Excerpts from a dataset

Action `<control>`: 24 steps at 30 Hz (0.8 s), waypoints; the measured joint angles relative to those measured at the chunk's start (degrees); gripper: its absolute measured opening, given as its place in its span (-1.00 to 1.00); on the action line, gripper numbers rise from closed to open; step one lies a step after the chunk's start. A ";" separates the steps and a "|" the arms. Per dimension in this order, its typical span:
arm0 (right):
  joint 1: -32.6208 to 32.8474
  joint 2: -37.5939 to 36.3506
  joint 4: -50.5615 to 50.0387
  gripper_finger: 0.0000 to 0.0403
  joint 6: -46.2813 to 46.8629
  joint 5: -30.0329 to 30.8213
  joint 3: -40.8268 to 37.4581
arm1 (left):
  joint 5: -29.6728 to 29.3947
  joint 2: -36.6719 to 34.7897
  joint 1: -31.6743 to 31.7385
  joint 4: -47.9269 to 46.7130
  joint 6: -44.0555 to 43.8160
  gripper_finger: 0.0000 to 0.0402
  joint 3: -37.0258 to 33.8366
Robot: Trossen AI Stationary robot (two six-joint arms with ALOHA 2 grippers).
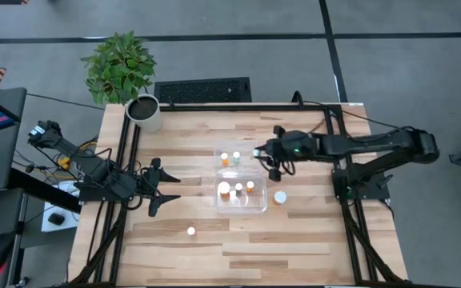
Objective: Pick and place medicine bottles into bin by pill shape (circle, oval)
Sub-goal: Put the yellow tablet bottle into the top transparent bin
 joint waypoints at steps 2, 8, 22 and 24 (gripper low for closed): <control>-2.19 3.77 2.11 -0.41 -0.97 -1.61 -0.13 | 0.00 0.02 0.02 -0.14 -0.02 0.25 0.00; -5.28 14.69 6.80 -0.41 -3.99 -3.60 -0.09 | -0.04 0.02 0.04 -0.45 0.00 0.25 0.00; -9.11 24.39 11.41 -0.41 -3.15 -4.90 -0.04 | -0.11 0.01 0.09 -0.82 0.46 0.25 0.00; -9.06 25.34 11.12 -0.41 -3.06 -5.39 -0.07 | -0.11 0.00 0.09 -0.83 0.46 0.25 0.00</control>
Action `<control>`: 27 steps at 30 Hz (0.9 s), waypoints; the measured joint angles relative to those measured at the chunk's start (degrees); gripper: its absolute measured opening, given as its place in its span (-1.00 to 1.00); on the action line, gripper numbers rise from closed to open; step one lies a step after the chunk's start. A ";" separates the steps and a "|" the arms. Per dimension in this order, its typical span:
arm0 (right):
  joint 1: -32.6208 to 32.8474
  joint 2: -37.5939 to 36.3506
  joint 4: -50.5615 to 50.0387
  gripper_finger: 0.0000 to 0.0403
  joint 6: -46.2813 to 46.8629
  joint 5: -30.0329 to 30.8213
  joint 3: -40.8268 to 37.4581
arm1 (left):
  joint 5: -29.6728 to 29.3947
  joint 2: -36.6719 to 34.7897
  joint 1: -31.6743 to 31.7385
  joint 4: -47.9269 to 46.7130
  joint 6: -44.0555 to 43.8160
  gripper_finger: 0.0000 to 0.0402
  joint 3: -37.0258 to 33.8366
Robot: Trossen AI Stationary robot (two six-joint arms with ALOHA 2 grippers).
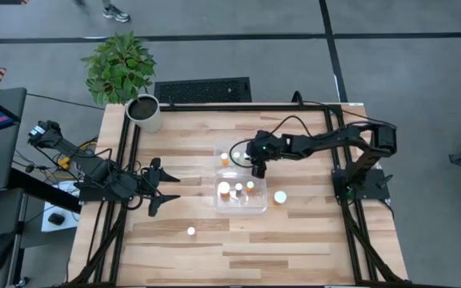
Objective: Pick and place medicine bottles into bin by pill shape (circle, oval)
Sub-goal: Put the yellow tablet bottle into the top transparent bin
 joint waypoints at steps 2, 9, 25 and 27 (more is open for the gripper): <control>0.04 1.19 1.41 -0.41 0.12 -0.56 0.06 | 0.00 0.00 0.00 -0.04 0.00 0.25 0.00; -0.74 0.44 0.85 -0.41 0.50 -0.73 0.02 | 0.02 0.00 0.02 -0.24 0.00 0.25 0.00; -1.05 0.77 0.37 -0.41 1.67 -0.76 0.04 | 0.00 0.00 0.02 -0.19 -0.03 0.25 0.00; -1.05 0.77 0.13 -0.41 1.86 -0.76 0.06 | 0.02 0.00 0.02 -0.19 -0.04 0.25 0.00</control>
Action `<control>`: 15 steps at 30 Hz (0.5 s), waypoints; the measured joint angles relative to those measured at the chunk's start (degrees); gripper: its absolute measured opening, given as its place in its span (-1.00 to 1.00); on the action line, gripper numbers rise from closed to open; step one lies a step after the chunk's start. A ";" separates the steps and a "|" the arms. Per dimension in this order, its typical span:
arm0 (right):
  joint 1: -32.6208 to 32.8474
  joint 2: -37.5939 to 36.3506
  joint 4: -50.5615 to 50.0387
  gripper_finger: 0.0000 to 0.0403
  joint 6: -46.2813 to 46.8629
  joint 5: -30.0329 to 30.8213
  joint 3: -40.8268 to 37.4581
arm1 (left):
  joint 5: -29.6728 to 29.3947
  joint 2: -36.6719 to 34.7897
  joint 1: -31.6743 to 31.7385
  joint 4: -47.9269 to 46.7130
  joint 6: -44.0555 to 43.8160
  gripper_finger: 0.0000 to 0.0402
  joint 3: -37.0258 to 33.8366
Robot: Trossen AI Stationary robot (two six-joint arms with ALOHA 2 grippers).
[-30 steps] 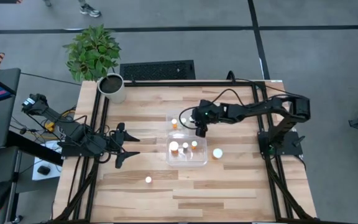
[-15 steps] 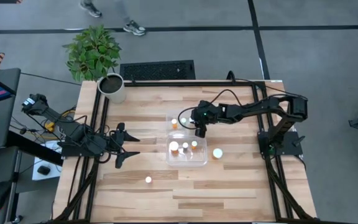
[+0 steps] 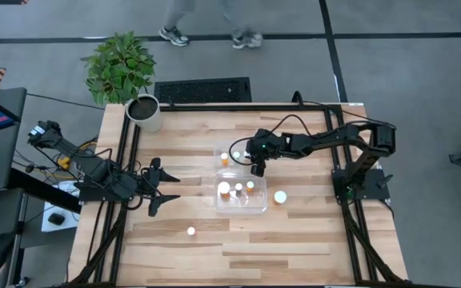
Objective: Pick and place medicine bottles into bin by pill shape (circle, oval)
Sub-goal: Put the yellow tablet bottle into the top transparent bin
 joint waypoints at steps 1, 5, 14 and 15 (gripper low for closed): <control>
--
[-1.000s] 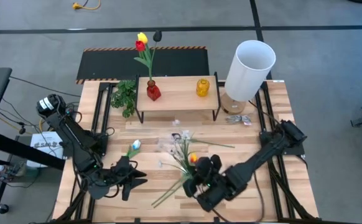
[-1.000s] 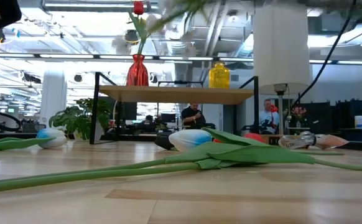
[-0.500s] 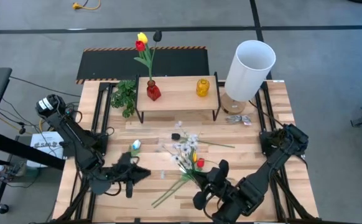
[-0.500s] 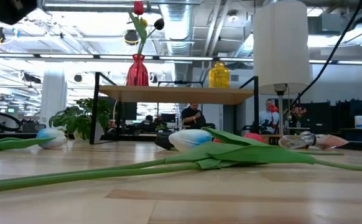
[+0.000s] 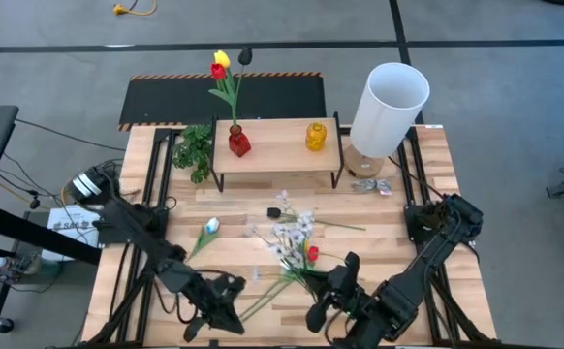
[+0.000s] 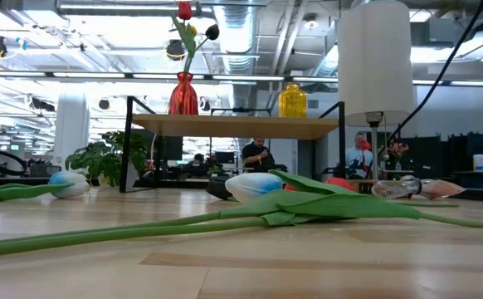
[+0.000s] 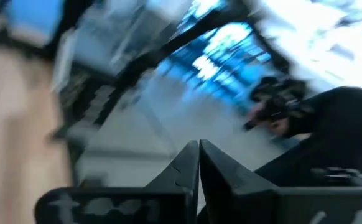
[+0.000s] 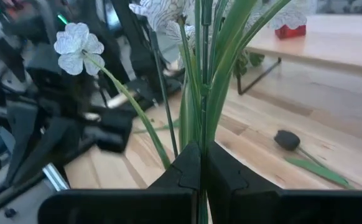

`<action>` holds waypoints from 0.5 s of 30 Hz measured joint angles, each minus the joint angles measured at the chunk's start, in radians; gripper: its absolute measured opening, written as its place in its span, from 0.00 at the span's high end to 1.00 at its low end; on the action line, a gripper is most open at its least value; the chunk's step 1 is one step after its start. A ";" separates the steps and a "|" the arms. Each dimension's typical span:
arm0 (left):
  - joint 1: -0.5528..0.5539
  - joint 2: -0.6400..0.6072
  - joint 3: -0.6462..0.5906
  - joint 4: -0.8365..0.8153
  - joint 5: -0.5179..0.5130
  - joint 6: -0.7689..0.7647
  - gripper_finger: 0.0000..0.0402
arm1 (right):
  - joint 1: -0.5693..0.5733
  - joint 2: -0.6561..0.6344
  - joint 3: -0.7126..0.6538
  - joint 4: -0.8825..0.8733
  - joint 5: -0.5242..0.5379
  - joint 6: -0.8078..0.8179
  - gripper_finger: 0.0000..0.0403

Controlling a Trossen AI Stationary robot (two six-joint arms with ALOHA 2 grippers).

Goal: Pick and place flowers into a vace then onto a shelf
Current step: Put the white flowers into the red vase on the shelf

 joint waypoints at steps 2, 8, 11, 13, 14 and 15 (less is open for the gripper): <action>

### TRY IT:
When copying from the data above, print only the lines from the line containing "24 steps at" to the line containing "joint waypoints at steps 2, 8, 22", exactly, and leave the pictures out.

### RESULT BELOW:
Action `<control>`: 24 steps at 30 Hz (0.8 s), waypoints; the measured joint angles relative to those measured at the chunk's start (degrees); gripper: its absolute measured opening, given as its place in its span (-1.00 to 1.00); on the action line, gripper numbers rise from closed to open; step one lies a step after the chunk's start. A ";" separates the steps and a "|" the arms. Per dimension in this order, its typical span:
arm0 (right):
  joint 1: -32.6208 to 32.8474
  joint 2: -37.5939 to 36.3506
  joint 4: -50.5615 to 50.0387
  gripper_finger: 0.0000 to 0.0403
  joint 6: -46.2813 to 46.8629
  joint 5: -30.0329 to 30.8213
  joint 3: -40.8268 to 37.4581
arm1 (left):
  joint 5: -29.6728 to 29.3947
  joint 2: -36.6719 to 34.7897
  joint 1: -31.6743 to 31.7385
  joint 4: -47.9269 to 46.7130
  joint 6: -44.0555 to 43.8160
  gripper_finger: 0.0000 to 0.0402
  joint 3: -37.0258 to 33.8366
Robot: Trossen AI Stationary robot (two six-joint arms with ALOHA 2 grippers).
Objective: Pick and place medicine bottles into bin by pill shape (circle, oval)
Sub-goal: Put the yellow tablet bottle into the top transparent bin
 joint waypoints at steps 2, 8, 22 and 24 (gripper low for closed): <control>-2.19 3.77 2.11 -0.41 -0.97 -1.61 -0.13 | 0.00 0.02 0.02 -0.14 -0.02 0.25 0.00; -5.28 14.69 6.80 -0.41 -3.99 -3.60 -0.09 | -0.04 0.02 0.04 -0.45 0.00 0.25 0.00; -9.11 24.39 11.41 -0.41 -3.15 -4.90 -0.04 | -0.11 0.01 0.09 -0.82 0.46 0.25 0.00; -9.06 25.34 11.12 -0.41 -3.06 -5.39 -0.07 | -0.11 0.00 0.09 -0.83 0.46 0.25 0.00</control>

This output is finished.